8. Voci dall’economia: Krugman, Rodrik, Eichengreen, Bown
La guerra dei dazi promossa da Donald Trump ha diviso profondamente il mondo accademico ed economico. Se da un lato molti hanno criticato la mancanza di una strategia coerente e gli effetti distorsivi sul commercio globale, dall’altro alcuni studiosi hanno colto nell’iniziativa americana un tentativo, seppur goffo, di rimettere al centro il ruolo dello Stato nell’economia globale. In questa sezione esaminiamo alcune delle voci più autorevoli del dibattito.

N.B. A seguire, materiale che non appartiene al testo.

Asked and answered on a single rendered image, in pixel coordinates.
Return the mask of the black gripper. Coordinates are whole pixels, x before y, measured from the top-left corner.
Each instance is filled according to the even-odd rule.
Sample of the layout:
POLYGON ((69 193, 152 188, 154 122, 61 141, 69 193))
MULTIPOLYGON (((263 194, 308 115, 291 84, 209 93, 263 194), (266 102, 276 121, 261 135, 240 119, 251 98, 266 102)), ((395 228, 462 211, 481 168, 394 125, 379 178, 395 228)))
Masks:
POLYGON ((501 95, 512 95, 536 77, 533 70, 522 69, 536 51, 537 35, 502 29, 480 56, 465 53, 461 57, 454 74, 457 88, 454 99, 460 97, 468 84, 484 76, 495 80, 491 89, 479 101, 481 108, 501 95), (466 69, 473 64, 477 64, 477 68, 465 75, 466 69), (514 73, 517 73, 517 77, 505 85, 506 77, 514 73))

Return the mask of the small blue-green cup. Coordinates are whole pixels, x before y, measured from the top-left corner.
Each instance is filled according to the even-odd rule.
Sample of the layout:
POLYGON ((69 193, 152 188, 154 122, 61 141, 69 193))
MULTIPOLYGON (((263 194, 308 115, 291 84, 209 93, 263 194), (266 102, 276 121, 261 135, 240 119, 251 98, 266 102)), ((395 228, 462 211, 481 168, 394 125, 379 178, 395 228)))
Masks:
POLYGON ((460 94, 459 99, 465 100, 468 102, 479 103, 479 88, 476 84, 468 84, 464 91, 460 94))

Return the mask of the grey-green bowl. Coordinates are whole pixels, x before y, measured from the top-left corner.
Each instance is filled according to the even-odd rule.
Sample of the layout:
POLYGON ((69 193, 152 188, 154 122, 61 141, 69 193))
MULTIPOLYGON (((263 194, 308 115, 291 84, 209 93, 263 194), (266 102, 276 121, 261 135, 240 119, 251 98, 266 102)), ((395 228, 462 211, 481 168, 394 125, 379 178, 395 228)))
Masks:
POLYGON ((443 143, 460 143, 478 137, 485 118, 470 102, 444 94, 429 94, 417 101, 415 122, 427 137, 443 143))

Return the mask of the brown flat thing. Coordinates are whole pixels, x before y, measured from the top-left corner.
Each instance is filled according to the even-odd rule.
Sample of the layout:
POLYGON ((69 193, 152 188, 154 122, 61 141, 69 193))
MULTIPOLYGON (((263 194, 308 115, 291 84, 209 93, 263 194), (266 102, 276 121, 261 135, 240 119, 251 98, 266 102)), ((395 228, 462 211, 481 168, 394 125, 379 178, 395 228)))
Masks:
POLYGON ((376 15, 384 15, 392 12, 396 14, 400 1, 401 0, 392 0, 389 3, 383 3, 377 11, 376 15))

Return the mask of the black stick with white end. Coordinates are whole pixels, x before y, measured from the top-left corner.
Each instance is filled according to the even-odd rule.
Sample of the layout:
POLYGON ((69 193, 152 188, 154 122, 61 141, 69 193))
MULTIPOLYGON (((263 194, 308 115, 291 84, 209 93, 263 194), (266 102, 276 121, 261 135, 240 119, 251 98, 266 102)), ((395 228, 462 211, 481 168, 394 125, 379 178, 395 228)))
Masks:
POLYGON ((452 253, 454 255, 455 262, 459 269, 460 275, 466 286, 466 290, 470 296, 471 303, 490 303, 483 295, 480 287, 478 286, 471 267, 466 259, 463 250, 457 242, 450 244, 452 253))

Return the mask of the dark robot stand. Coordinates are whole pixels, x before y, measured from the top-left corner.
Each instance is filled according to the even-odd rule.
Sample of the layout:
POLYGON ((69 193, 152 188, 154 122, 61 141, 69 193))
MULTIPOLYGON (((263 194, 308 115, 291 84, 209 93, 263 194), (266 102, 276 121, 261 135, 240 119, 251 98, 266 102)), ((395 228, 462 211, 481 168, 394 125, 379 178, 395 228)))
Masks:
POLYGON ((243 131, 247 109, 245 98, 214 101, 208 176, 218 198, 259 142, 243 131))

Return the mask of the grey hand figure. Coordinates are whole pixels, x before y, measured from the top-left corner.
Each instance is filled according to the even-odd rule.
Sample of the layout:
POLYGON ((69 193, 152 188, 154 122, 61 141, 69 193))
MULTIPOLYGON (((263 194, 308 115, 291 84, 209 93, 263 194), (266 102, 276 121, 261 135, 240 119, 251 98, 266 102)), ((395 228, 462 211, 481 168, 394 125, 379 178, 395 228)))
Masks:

Paul Krugman: il protezionismo senza visione
Paul Krugman, premio Nobel per l’Economia nel 2008 e uno dei più noti editorialisti del New York Times, è stato tra i critici più acuti della strategia di Trump. Pur non essendo contrario in linea di principio all’uso di strumenti protezionistici, Krugman ha più volte sottolineato l’improvvisazione e la contraddittorietà delle politiche commerciali dell’ex presidente.
In un editoriale del 2019, scriveva:
“Una guerra commerciale può essere giustificata se inserita in un disegno di lungo periodo. Ma l’amministrazione Trump ha usato dazi come minaccia e ricatto, senza una strategia coerente, generando caos e sfiducia.”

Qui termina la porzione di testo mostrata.